Things are happening on such a small scale that errors can't reliably be detected. Higher heat and voltages cause these errors to happen more often. In other words, less is more! Seriously! There comes a point that decreasing the voltage is more beneficial than increasing it. Due to the way the atoms are acting, pumping more voltage in throws more out of whack than you put in and you're effectively pushing less voltage into the chip. Trying to cram less inside in the first place keeps things tame and lets them do their job properly. This is why Golden Samples are golden. They're below a critical threshold that lets their owners actually do this to them. Regular samples already have their voltages too high to work this way; they're going to keep leaking electrons too fast and there's nothing special that can be done.
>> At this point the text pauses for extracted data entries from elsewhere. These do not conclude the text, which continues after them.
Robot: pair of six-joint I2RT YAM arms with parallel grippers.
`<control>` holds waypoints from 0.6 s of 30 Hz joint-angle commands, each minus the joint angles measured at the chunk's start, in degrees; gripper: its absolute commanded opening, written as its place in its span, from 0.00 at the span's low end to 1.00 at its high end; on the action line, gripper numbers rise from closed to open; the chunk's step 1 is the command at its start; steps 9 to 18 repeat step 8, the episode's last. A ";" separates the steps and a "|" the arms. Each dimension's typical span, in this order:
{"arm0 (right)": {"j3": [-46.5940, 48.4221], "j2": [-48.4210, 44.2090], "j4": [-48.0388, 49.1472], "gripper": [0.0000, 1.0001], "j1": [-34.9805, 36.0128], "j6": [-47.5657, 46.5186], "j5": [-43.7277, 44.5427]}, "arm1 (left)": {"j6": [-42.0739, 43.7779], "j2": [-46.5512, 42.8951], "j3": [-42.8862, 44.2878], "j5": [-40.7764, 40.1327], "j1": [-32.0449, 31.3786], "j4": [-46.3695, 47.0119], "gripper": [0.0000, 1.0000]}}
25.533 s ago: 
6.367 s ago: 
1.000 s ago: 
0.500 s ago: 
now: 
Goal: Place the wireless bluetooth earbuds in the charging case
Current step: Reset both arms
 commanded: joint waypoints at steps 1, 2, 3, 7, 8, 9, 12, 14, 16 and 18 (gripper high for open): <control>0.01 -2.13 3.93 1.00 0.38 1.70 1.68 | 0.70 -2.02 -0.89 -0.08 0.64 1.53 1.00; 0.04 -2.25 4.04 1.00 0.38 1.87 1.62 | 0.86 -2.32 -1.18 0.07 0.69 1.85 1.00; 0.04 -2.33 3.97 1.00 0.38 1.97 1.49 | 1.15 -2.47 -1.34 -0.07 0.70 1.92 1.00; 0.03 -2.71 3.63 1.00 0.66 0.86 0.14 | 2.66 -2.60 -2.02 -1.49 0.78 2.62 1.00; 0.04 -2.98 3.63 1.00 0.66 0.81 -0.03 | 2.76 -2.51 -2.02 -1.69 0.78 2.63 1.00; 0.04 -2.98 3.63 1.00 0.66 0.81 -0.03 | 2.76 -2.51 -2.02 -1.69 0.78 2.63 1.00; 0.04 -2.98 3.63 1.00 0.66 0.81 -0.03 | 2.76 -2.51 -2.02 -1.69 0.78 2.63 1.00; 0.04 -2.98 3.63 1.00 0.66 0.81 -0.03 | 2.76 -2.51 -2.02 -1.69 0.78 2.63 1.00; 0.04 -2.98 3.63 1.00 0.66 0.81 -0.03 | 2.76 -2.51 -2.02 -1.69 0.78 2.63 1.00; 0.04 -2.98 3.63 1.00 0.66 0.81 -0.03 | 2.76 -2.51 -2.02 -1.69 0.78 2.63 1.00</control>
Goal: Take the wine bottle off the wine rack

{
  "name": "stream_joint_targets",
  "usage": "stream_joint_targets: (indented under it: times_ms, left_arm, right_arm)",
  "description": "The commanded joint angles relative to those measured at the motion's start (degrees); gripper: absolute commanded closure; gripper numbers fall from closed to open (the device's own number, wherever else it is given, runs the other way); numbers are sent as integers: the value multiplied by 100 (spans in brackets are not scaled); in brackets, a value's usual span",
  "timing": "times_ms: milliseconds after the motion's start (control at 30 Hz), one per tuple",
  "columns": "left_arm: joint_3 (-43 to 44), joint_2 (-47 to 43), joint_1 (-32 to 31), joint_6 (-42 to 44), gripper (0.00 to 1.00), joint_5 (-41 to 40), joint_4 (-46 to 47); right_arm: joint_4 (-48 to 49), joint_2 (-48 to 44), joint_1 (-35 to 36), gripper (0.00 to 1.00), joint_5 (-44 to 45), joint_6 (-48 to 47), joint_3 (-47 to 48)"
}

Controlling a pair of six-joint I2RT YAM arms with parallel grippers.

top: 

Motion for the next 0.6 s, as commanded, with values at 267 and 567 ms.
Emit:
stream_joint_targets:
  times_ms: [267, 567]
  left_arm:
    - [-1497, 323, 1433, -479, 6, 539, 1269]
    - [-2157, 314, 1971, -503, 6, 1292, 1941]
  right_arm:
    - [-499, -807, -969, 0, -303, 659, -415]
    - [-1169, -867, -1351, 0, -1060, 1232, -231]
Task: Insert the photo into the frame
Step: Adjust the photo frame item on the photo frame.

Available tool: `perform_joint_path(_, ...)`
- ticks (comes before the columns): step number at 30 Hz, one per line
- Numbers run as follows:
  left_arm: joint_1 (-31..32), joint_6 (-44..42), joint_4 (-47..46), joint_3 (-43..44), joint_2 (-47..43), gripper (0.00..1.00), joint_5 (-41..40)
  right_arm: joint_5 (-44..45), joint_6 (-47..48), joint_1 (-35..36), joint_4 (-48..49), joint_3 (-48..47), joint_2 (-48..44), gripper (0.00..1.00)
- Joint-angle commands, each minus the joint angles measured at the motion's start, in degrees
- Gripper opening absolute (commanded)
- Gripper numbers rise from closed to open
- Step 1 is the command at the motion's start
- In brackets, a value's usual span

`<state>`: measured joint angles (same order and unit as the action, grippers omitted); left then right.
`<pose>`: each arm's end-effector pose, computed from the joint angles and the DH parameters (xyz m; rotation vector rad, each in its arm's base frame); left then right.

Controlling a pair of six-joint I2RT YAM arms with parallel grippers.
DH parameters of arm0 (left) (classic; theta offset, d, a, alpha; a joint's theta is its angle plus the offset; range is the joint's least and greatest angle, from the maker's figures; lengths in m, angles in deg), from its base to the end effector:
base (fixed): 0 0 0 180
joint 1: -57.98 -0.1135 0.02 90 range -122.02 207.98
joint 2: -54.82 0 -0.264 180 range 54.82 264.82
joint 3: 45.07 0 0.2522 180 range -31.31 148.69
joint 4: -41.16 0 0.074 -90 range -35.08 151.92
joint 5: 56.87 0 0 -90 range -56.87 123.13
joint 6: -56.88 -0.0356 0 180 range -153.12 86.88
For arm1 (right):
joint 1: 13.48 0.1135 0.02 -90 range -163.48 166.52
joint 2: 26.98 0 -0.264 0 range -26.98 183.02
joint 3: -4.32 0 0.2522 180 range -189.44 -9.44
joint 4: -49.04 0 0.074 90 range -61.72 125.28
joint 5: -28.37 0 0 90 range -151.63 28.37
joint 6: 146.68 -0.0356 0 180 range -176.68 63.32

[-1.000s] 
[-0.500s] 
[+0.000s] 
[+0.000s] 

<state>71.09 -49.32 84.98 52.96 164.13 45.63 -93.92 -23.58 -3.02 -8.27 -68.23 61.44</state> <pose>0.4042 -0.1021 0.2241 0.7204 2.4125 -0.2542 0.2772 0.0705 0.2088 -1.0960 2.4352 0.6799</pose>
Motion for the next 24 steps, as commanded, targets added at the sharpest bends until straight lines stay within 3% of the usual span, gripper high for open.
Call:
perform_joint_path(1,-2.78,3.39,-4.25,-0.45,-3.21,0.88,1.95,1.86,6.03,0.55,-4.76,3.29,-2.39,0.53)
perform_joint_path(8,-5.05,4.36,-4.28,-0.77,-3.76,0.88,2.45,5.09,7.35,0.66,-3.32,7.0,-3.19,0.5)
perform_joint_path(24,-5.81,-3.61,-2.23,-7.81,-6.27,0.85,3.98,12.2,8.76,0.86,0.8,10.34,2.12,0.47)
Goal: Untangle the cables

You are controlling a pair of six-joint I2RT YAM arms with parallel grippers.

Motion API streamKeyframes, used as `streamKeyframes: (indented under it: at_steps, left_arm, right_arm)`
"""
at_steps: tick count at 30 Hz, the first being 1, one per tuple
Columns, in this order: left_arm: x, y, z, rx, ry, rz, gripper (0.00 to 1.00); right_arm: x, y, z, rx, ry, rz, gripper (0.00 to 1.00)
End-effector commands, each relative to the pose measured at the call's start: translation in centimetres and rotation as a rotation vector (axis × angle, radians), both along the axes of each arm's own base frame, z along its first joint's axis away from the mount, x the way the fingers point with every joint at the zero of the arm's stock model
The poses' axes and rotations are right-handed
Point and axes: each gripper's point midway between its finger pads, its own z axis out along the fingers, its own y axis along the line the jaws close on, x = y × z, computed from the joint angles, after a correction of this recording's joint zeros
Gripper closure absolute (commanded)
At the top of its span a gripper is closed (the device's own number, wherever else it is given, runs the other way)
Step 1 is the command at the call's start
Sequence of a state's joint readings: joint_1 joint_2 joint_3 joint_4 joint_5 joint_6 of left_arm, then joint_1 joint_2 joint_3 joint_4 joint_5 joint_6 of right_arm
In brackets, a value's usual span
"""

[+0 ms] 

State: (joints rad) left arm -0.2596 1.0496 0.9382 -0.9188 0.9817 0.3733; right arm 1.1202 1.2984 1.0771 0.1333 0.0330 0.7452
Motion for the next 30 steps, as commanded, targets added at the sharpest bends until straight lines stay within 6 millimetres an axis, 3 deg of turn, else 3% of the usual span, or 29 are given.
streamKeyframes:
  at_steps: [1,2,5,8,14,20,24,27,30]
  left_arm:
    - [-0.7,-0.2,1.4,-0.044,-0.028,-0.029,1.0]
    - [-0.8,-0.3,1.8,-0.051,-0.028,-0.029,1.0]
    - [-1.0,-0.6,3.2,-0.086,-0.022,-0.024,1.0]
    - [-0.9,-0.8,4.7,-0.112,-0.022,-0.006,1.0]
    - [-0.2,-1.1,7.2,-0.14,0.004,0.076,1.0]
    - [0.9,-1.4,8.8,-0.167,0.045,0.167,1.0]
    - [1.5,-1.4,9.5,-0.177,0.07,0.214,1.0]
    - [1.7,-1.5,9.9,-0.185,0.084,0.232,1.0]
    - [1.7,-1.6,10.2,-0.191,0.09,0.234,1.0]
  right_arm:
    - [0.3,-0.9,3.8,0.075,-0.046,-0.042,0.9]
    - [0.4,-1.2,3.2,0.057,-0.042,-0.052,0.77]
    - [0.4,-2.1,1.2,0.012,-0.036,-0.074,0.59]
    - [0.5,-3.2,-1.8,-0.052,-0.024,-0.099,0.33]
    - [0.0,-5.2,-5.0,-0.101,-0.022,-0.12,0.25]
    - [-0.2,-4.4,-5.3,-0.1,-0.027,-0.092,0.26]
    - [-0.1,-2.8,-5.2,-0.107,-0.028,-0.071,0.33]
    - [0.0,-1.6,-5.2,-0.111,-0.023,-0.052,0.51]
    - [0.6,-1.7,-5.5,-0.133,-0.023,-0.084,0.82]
That being said, it does not mean that if you have a Golden Sample that you always decrease the voltage rather than increase it. You still bring it up from time to time but there's different rules in play. The potential is higher, but there are certain "magic islands" that are kind of randomly left in the middle that you need to find rather than caring about your temperatures (since your voltages, if you find an island, will be lower than someone with a regular sample trying to hit the same clockrate). These islands are special little places where the Heisenberg Uncertainty Principle is kept at bay so the extra voltage is actually helping rather than hindering. They'll push the chip faster than non-Golden Samples at the same voltage can ever go. Finding them is complete guesswork in most cases; It's called the "Uncertainty Principle" for a reason!

Much like the Golden Samples, there are what I call "bad apples". These can come about in various ways, but in general they arise either due to a shortage of stock that forces the company to accept lower-grade components as higher-grade ones, they're damaged at some point during installation, or temperature kills part of them. In any case, these parts require extra voltage for some reason. This lowers their overclocking potential. These samples still follow the same rules as normal chips do when it comes to overclocking; they simply have less potential.

So yeah.

By the way, nVidia GPU's work in groups of 13 mhz at a time. Although you think you changed only 1 mhz, you really tripped over a line that caused it to change 13. Likewise, if you ran at +349, it'd be the exact same speed as +350. Same with 348, 347, 346 and so on, down to 338. Just sayin'.

[tigyi]

@Nofew

Great Article!

[Trach62]

+1 thanks for your explanation !

[Brian]

@Nofew very good post with a nice simplified explanation. Thanks.